● TASK STATEMENT
Find every line below with the word "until". Then give only how many there are.

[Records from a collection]
++++++

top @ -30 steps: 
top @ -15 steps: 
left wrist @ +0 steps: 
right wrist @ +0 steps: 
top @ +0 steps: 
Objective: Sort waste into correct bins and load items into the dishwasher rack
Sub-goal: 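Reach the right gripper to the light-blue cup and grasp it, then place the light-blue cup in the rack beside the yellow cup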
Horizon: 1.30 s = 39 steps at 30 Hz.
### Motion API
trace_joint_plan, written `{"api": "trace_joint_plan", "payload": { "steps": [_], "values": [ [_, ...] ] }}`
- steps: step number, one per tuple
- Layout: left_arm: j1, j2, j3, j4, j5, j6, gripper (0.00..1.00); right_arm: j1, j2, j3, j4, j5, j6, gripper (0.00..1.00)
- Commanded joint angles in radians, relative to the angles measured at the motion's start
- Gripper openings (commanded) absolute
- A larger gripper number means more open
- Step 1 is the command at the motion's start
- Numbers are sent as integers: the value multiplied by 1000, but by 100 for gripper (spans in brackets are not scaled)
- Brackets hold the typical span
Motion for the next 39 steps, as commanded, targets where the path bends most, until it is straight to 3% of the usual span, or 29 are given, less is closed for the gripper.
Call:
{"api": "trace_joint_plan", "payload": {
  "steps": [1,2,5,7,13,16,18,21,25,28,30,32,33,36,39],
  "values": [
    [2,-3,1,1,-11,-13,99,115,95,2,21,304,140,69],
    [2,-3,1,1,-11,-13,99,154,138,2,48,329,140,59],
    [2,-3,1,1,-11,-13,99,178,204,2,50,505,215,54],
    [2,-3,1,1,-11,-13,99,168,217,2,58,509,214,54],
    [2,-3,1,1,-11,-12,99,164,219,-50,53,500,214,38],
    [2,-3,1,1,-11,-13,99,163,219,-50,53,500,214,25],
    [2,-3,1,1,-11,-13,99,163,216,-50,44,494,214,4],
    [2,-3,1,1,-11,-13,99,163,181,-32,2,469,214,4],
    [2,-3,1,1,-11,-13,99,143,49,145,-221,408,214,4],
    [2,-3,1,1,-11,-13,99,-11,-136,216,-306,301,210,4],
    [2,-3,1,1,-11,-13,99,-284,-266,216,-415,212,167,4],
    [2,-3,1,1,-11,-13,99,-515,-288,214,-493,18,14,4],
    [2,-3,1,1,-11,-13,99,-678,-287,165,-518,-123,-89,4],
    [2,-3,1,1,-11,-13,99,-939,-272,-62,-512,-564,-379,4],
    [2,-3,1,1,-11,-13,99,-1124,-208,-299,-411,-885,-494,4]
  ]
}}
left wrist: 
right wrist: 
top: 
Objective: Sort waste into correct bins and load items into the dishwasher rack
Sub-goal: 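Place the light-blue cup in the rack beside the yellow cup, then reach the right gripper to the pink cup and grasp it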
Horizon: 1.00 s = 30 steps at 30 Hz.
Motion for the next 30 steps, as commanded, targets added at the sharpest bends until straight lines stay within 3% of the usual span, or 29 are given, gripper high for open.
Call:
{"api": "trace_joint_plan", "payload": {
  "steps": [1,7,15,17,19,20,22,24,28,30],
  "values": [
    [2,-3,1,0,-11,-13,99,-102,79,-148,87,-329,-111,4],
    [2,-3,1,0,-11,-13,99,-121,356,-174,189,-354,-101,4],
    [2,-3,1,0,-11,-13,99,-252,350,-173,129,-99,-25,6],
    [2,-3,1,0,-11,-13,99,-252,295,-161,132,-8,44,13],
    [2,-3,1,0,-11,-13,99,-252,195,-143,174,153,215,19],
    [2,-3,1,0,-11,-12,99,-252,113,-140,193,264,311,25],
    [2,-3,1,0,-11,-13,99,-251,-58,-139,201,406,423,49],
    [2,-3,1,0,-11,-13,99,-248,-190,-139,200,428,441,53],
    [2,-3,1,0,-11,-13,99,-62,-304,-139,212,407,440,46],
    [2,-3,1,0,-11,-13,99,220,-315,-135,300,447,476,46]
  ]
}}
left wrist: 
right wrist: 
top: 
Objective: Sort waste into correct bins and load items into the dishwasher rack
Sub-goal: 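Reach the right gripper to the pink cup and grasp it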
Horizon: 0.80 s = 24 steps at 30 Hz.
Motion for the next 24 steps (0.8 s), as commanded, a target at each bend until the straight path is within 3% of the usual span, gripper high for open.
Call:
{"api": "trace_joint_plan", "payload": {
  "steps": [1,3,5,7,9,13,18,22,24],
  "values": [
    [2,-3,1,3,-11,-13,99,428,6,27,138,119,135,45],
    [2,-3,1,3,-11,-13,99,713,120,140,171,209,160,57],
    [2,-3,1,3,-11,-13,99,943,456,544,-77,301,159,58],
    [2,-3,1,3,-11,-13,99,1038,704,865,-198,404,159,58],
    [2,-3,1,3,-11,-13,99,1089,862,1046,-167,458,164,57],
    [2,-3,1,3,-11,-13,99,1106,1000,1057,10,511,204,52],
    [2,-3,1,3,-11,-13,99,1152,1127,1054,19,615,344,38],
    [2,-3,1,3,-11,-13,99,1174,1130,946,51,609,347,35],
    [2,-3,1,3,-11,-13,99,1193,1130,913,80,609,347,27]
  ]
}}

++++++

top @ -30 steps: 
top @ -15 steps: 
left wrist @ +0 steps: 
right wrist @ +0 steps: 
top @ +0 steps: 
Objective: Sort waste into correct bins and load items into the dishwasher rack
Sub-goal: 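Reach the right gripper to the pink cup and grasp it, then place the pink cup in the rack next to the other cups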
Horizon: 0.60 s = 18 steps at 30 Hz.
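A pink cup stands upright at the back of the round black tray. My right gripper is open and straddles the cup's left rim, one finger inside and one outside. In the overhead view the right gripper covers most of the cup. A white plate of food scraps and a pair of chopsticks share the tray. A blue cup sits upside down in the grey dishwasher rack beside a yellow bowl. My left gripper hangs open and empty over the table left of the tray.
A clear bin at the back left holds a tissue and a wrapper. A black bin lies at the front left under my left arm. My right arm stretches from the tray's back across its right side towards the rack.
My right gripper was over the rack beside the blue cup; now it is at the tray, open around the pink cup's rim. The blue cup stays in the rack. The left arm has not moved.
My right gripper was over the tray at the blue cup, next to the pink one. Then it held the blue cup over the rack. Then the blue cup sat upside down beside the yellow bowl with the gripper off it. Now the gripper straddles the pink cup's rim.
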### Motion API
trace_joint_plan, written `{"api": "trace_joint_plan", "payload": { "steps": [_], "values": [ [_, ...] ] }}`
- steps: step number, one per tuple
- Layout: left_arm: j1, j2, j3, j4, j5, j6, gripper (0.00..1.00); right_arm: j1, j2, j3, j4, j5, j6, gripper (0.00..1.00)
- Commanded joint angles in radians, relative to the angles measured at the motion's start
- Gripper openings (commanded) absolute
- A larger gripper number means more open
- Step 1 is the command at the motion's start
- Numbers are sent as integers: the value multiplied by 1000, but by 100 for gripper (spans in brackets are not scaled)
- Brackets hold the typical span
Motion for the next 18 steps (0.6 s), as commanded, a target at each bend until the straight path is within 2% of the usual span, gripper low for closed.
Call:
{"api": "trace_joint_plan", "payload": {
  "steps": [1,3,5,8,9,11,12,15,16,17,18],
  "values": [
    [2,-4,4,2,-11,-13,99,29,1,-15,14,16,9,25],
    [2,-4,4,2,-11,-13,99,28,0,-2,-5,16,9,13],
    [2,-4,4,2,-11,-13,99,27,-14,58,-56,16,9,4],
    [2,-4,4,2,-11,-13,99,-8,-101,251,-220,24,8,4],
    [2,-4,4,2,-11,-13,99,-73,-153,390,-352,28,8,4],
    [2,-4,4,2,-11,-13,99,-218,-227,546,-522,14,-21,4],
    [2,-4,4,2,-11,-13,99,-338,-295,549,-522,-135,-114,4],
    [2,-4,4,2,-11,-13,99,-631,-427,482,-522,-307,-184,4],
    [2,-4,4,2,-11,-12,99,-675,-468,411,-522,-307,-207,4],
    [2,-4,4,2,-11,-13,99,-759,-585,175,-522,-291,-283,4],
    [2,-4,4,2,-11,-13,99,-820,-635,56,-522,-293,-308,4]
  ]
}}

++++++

● TASK OUTPUT
4